Responsible Resolutions: This is the latest article in a series from sustainable finance practitioners about their hopes for the New Year.Resp
My full-time job is at the intersection of finance and climate change, and I will admit, it can be disheartening at times because of a lack of significant climate action over the years. However, in recent months, I’ve seen signs that we’ve reached a tipping point. The mainstream financial community has gotten engaged on this topic, new tools and products are coming to market, and investment commitments are slowly becoming real. The problems are that it’s only a handful of investors moving from deep discussions to managing climate issues, application of the results from climate tools is murky at best, and the emphasis on investment commitments tends to be on the ‘slowly’.
The World Economic Forum’s Global Risks Report 2020 has once again shown that climate change and related issues are top of mind for business, civil society and government thought leaders. In fact, these risks dominate the top five spots in terms of likelihood for the first time (and are also four out of the top five in terms of impact).My hope for 2020 is that significant, definitive and effective action is taken by the financial community and others to manage climate risks and accelerate the low-carbon transition. Specifically, we need to hear it from the top, go big, and get your hands dirty—with no more excuses.
Hear It From the Top
As an emerging risk, climate change is being brought forward by people on the front lines in companies – in operations, procurement, maintenance. A bottom-up approach, though important, has limitations. In my experience, a clear message from the board and C-suite will galvanise action across the organisation. This not only ensures there are adequate resources behind efforts, but addresses the tension that I still hear about from finance professionals – they care about climate change, but that it’s not their work.
In order for the leaders and decision-makers in the financial industry to act on, much less talk about climate change, they have to get educated. How can we expect any board member to start a climate-focused mandate that is going to take time, talent and resources if they don’t understand how climate impacts their business? The number one enquiry we get from financial institutions at Mantle314 is for climate education that is relevant for decision-makers. In 2020, I hope to see a concerted effort by these leaders to proactively seek out credible, third-party climate change education. The information exists, you just have to ask for it.

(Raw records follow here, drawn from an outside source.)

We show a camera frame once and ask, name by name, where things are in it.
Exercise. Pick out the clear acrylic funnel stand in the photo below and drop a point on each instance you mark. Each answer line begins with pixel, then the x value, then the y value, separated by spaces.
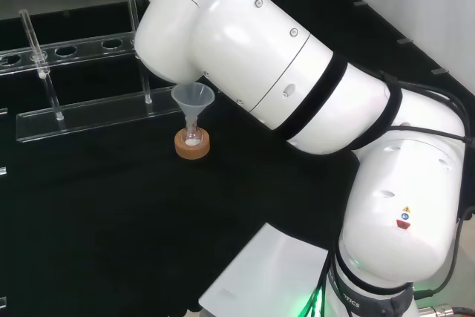
pixel 92 116

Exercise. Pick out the small round-bottom glass flask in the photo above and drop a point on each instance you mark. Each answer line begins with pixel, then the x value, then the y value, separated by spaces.
pixel 193 139

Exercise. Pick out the translucent plastic funnel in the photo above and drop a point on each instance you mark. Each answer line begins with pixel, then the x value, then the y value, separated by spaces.
pixel 193 96

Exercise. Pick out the pale board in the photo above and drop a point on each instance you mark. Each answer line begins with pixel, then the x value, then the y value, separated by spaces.
pixel 267 276

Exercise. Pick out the black table cloth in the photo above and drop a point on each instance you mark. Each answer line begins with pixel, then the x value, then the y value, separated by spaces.
pixel 111 202

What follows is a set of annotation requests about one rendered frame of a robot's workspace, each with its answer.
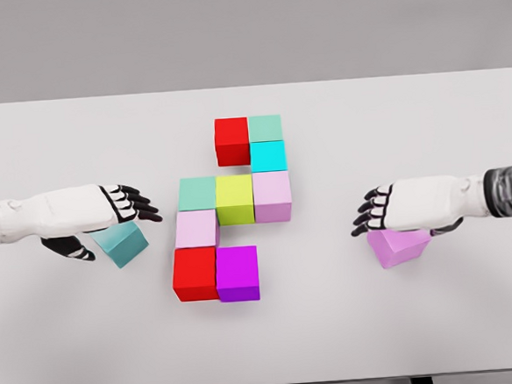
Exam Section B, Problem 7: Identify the teal cube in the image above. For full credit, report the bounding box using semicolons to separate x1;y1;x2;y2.
86;220;152;271

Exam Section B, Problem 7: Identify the mint green cube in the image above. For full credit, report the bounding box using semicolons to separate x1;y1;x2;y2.
246;113;284;144
175;175;219;214

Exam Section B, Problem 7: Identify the yellow-green cube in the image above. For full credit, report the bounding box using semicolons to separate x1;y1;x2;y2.
213;173;257;227

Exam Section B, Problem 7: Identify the cyan cube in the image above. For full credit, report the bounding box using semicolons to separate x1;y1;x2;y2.
248;139;288;174

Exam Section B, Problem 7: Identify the magenta cube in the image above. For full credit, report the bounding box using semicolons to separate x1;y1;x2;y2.
212;244;262;304

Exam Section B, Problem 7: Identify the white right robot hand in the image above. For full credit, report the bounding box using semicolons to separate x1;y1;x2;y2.
347;178;466;243

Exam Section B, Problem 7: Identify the light pink cube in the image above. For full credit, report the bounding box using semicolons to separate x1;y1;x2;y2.
250;169;294;224
172;208;222;251

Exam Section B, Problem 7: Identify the red cube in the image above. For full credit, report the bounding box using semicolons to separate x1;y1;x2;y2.
213;116;252;168
169;245;222;304

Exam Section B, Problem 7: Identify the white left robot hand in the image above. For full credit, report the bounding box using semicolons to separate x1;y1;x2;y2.
36;179;167;266

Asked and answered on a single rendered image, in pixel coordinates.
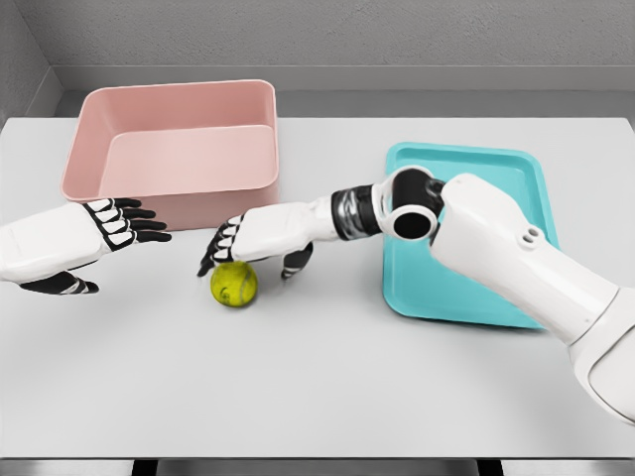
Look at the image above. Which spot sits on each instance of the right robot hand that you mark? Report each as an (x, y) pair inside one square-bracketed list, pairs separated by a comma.
[(263, 235)]

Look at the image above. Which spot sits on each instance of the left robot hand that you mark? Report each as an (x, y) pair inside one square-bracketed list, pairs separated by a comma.
[(64, 238)]

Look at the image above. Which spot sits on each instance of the yellow-green tennis ball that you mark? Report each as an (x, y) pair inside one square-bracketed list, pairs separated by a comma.
[(233, 283)]

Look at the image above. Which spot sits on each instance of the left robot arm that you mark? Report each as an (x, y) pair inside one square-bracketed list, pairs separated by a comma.
[(15, 245)]

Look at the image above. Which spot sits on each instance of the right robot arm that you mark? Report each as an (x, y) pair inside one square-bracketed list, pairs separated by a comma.
[(496, 238)]

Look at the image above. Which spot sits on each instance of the pink rectangular basket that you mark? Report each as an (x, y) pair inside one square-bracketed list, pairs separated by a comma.
[(183, 158)]

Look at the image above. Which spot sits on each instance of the blue rectangular tray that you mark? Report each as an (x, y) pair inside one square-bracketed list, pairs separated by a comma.
[(421, 277)]

In the search for that information, it’s easy to break climate change into small, digestible pieces and not look any further. But as it’s been said time and time again, climate is not weather. It’s not one storm happening a little earlier than normal or one mega-wildfire. Climate change is a systemic change to the underlying drivers of our economy, one that is having far-reaching effects around the world. Recognition in mainstream finance that climate change will change the shape of the global economy is gaining traction. BlackRock’s CEO Larry Fink summed it up nicely: “climate risk will impact both our physical world and the global system that finances economic growth” and therefore compel “investors to reassess core assumptions about modern finance”.
How can we expect any board member to start a climate-focused mandate that is going to take time, talent and resources if they don’t understand how climate impacts their business?

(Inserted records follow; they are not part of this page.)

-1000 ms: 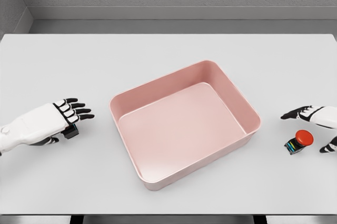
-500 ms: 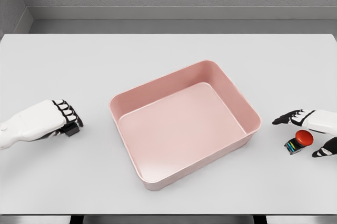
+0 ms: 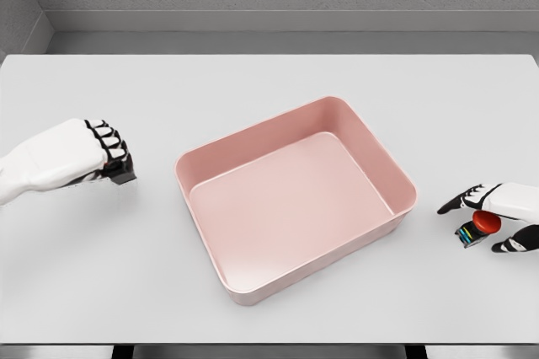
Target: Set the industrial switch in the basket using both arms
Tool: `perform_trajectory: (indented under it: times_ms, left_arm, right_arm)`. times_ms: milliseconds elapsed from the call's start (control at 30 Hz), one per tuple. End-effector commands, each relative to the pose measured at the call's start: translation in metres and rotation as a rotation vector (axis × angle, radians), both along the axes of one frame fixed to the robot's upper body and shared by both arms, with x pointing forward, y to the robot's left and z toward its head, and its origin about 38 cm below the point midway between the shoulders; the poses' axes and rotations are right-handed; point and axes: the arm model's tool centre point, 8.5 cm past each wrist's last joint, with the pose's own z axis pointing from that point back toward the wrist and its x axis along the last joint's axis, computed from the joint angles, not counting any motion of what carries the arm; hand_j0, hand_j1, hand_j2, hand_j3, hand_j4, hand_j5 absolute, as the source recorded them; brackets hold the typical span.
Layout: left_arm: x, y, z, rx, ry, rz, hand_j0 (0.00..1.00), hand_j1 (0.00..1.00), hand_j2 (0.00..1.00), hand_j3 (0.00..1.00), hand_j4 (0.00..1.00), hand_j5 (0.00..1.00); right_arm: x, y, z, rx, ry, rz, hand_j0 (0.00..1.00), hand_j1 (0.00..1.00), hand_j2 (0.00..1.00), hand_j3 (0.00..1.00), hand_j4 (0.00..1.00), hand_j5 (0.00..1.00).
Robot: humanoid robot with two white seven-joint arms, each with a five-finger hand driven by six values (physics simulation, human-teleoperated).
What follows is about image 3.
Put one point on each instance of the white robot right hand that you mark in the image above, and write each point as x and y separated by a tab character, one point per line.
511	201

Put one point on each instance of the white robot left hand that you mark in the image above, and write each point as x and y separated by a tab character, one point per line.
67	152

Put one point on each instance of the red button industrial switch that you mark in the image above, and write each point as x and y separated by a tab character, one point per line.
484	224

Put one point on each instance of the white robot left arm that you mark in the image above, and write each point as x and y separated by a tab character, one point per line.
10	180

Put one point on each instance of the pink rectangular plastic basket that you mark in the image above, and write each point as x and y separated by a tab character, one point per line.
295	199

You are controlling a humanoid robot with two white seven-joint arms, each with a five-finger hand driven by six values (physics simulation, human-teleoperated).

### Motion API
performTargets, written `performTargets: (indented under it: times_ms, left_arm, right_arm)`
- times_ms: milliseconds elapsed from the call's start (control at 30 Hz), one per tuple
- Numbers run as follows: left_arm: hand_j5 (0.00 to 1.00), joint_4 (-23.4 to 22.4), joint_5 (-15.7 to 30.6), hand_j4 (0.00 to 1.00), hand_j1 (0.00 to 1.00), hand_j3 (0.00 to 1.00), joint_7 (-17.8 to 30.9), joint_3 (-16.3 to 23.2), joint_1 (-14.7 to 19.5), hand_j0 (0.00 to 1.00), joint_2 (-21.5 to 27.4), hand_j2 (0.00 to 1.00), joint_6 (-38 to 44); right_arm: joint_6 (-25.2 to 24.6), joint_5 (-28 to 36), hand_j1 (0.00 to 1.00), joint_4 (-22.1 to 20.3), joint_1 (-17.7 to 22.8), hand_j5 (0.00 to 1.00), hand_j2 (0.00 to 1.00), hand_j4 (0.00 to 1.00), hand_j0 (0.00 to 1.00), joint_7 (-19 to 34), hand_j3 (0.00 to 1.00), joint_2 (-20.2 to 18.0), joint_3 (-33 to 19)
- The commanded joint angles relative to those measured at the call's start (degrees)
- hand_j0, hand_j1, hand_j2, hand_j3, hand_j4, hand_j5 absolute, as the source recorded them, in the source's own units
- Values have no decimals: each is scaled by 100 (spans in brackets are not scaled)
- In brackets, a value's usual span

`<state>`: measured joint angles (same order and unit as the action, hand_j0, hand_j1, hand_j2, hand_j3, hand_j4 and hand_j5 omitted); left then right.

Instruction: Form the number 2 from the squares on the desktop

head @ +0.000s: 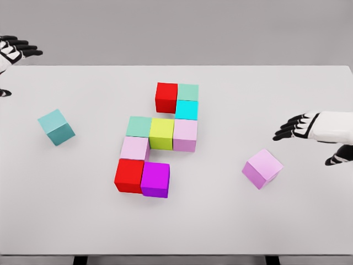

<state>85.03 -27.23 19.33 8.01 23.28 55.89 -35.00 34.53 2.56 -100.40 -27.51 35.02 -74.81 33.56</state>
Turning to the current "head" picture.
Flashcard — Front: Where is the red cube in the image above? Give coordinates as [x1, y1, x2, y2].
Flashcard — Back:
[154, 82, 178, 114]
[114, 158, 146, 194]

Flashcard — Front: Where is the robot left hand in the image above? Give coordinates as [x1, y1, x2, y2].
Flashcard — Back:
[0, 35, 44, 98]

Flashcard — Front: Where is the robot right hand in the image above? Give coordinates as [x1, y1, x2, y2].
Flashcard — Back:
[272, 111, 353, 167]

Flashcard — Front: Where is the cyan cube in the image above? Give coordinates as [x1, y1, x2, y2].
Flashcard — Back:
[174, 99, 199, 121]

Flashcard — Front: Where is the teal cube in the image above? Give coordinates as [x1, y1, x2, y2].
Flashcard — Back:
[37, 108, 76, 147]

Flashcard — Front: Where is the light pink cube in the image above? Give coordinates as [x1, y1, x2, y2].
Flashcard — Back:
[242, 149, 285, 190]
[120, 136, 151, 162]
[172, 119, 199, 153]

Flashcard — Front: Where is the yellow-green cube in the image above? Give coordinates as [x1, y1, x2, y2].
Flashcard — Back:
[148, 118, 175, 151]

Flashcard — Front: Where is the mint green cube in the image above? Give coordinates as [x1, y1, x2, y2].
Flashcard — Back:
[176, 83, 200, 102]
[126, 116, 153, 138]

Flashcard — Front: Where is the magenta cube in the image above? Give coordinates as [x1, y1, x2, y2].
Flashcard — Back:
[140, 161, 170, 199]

To date, most climate efforts have been niche, manifesting in a focused product or fund. The scale of climate change means investors have to make plans for the entire portfolio. Climate change is a systemic issue and needs to be treated as such. This means addressing the hard questions about benchmarks, passive indices, and asset allocation: topics that I was glad we included in our Decarbonization Advisory Panel report to the New York State Common Retirement Fund. I hope to see more of this in 2020.

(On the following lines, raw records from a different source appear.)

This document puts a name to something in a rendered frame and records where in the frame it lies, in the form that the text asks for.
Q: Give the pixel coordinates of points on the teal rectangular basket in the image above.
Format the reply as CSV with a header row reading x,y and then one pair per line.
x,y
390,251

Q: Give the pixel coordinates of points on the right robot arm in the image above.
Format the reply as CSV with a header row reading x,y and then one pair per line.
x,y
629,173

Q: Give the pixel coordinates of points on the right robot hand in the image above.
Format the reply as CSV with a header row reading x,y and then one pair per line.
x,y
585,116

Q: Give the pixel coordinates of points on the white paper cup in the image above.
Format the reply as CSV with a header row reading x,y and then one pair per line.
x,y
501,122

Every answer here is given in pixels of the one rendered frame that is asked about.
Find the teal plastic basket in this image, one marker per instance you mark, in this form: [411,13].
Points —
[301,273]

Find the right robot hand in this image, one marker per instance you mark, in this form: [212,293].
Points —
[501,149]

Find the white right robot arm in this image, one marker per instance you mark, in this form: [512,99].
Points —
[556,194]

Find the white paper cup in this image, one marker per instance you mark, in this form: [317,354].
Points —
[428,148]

Get hands dirty, no more excuses
My last hope for 2020 is to see more ‘doing’ and less conversation on the financial industry preparing for climate-related impacts. The phrase ‘perfection is the enemy of progress’ has never been more applicable than now. Climate change is a complex and messy topic, and translating the scientific knowledge into finance is not easy or well-understood. However, the lack of specific numbers or uncertainty of timing should not be an excuse for lack of action. The end results are well understood (market volatility and lost revenues, but also new opportunities) as is the direction in which we are travelling (physical impacts will get worse and the low-carbon transition is already underway). There is the temptation to wait for industry standards or to see how it works for the few who have taken the leap, but the lead time to put plans in place in even the smallest financial institution is considerable. A good start is using the TCFD recommendations to assess whether your organisation is ready to disclose their climate risk and opportunity. Getting TCFD-ready will lead to defining next steps and putting a plan in place so that portfolios are resilient in a low-carbon transition. No matter what stage you’re at, TCFD is always relevant and useful for identifying next steps in managing climate change for your business.
More and more people are waking up to the risks that climate change presents to the financial sector. Every day the drumbeat gets louder for the industry to take a leading role in the global fight against climate change. At times it can seem daunting, but there is so much great work taking place – work that RI helps to showcase and promote. Let’s hope that in 2020, we hear more messages on climate change from the top, that companies choose to go big, and finance leaders recognise there is more risk in staying in place than taking action.
Joy Williams is a Senior Advisor at climate risk consultant Mantle314. She was formerly Chair of the Decarbonization Advisory Panel for New York State Common Retirement Fund and a member of the responsible investment team for Ontario Teachers’ Pension Plan.